The compact, semi-open floorplan, featured common living spaces that flowed into one another. Although the floorplans differed slightly, the configuration (bedrooms separated by a utility closet, kitchen adjacent to dining room, etc.) of the interior space was the same. Although the Lustron featured the clever use of built ins, pocket doors and other space-saving features, the Lustron offered owners little variation in terms of interior layout.

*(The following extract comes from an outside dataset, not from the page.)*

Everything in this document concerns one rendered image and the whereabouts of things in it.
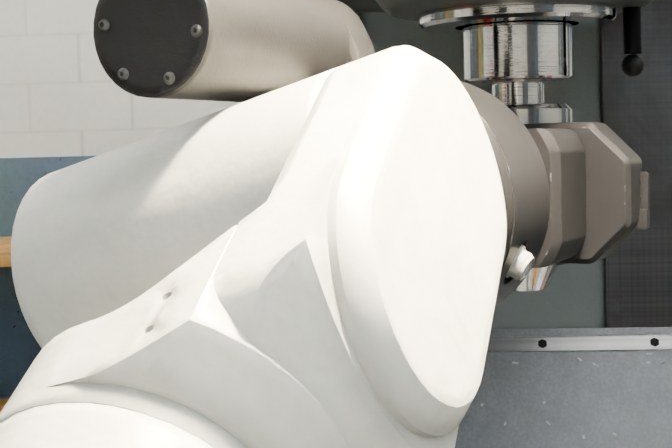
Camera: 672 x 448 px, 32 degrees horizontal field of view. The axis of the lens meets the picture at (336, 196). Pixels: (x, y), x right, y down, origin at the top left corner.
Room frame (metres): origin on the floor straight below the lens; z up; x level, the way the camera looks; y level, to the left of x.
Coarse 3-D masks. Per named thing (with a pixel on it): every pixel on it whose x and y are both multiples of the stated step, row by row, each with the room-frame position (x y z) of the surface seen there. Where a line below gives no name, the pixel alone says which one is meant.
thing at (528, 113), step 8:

‘Flipping’ for Floorplans: Ideas Unrealized
Architect Carl Koch, who Lustron retained as a consultant shortly before the company went bankrupt, examined the two footprints Lustron was using: 29 feet by 37 feet, and 29 feet by 45 feet. He found that in the future Lustron could offer more variation-”four different plans for each, including several for three bedrooms. Any of these plans, moreover, could be ‘flipped,’ that is to say, built as a mirror image of itself. And all plans, together, would use the same component parts, with virtually no exception[CKR2] .” Unfortunately, Lustron’s collapse left Koch’s creative ideas untried.
“All You Need Is a Range, Refrigerator and Furnishings”
Although Lustron interiors were similar, there was some variation from model to model. The Westchester Deluxe, described by Carl Strandlund as the “aristocrat” of the Lustron line-had a vanity-bookcase, a china cabinet with a pass-through separating the kitchen from the dining area, ceiling radiant heat, a bay window, and a bathroom vanity. Asphalt tile flooring and window blinds were also part of the package. “All you need is your own range, refrigerator, and your own furnishings,” claimed a Lustron advertisement.
By contrast, with the exception of blinds and flooring, none of the features mentioned above were included in the Westchester Standard. The Lustron Corporation explained that the “Westchester Standard, Meadowbrook, and Newport series have a conventional heating system, minimum built-in features, floor covering supplied by builder.” In promoting the Meadowbrook, the company touted things that were, for the most part, quite basic: “Automatic hot water heater, six large closets, bathroom fixtures, screens, dishwasher-clotheswasher unit, ample kitchen storage space and many other fine features.” Few of these paired down models were ever manufactured. The most economical of the houses, the Newport, available in two and three bedroom models, was marketed in promotional materials to “buyers who can afford only a minimum of investment in a home or who want to build several homes for rental housing.”
The unique amenity included with all models was the Thor dishwasher-clothes washer. A buyer could chose to substitute a double sink for the washer and save $215 on the price. The only other custom options for the interior were steel venetian blinds in ivory and a picture hanger kit.

Interiors and the Lustron System
A Lustron’s structure is created by an interdependent system of exterior wall frame sections, the enameled panels that cover them, and the roof trusses. Unlike wood-frame houses, the structure does not rely on interior “bearing” walls for support. On many conventional houses there are interior bearing walls which are structural, they help hold up the structure. The interior walls of the Lustron are simply partitions separating spaces.
Assembly
Of course, when the walls contain bookcases, vanities, and other built-ins, their assembly is far from simple, as is evidenced by pages of instructions in the erection manual. Just as assembly of the exterior required a complex series of steps that had to be carried out in a specific order, so too did the assembly of the interior.
Work on assembling the interior began after the exterior wall and roof systems were in place. Since the ceiling panels serve as the bottom of the plenum for the radiant heating system, they were installed first. The interior wall frame sections were put in place before the interior wall panels were attached to the exterior walls. Next came the closets, the vanity, and the cabinets for the kitchen and pass-through. Workers suspended the furnace from the utility room ceiling and laid the tile floor before placing the bathroom fixtures and completing the plumbing and electrical work. Finally, if they were part of the installation plattern, the mounts were installed and the venentian blinds were hung.
Sources:
Lustron Corporation, The Lustron Home Planning Guide for Your Demonstration Home (Columbus, Ohio: published by the corporation, [c1948?])
Carl Koch with Andy Lewis, At Home with Tomorrow (New York and Toronto: Rinehart and Company, 1958), 119-120.